2021.01 Vol.2

Bit of dependencies

Operator! Get me the president of the world!

Dependencies are simultaneously the greatest and scariest.

They allow developers to reuse code, a pillar of software engineering, and no doubt the reason software is created and changed so quickly.

Dependencies can be code developed by another company, like the omnipresent Google Guava library. Or they can be an internal library that developers publish for other teams.

But dependencies tend to have dependencies. And managing this graph of dependencies is impossible. We are talking NP-Complete satisfiability, that scary stuff from CS103 Algorithms.

The Diamond Problem

An example of this impossibility is the “Diamond Dependency Problem”. Library A depends on libraries B and C. B and C both depend on library D, but different versions of D. What version of library D should library A use?

A +---> B ---> Dv1
  |
  +---> C ---> Dv2

Programmers have implemented different strategies or heuristics to deal with the “Diamond Dependency” and none have solved it. Build tools like Gradle are able to recognize the problem. But after recognizing it, Gradle picks one of the versions (by default the newest) and tosses it on the classpath. No guarantee that version will work and failures often occur at runtime.

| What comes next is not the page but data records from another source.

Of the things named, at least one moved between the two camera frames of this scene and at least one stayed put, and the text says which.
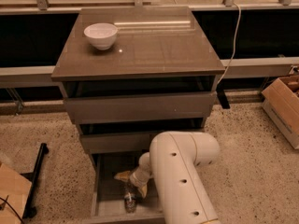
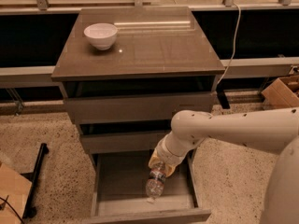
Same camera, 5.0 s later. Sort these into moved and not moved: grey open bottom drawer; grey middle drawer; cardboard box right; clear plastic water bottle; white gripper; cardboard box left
Moved: clear plastic water bottle; white gripper
Not moved: grey middle drawer; cardboard box right; cardboard box left; grey open bottom drawer
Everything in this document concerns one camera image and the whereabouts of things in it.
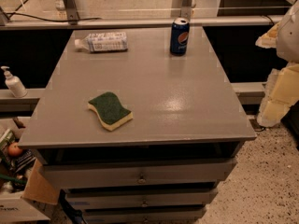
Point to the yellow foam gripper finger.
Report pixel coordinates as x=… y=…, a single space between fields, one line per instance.
x=269 y=39
x=281 y=93

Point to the green and yellow sponge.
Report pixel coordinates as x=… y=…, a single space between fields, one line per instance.
x=109 y=110

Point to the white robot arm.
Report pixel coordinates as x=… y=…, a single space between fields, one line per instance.
x=288 y=35

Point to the blue pepsi can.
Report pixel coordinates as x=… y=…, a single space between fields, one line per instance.
x=179 y=36

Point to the grey drawer cabinet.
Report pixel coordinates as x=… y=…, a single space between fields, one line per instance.
x=163 y=164

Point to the clear plastic water bottle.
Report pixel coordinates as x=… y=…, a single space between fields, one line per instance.
x=103 y=42

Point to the white pump dispenser bottle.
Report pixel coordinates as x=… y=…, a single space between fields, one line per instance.
x=13 y=83

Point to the cardboard box with clutter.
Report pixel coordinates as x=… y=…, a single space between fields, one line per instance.
x=25 y=195

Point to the orange fruit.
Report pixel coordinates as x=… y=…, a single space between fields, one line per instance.
x=14 y=150

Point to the metal frame rail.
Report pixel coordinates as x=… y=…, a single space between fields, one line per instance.
x=113 y=24

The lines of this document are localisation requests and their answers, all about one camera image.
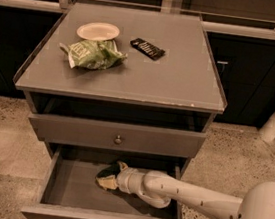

NPM takes a different approach. Each dependency has a copy of all its dependencies and these copies are not shared. Library B has its own library D and library C has its own version of D. This is kicking the can down the road. Now developers discover breaking changes at runtime in horrible fashion. For example, library A asks for a model object from library B and passes it to library C. What if library D defines this model? There are now two versions of library D’s model floating around which can lead to awful serialization problems.

Avoid Exposure

One extreme strategy to avoid dependency hell would be to treat each version of a dependency as a new dependency. The trade-off being massive overhead (updating all package imports) every time a dependency was upgraded. This is on the far end of the spectrum and probably not worth it.

The goal is to limit exposure to the set of problems caused by multiple versions of a dependency existing in a system.

If you control all applications which make up a system, a version of a dependency can be forced across the system. This is somewhere in the middle of the spectrum which has the wild west on one end, and each version as a new dependency on the other.

Another mitigation strategy is to limit the interface in which applications communicate. Instead of an application relying on a library directly, it can make an RPC through a limited scoped interface such as a Thrift model. The Thrift IDL is designed specifically to keep a schema simple even as things evolve. This would help avoid library defined model conflicts at runtime, but errors will still always be possible. The best hope is to limit them while taking advantage of dependencies.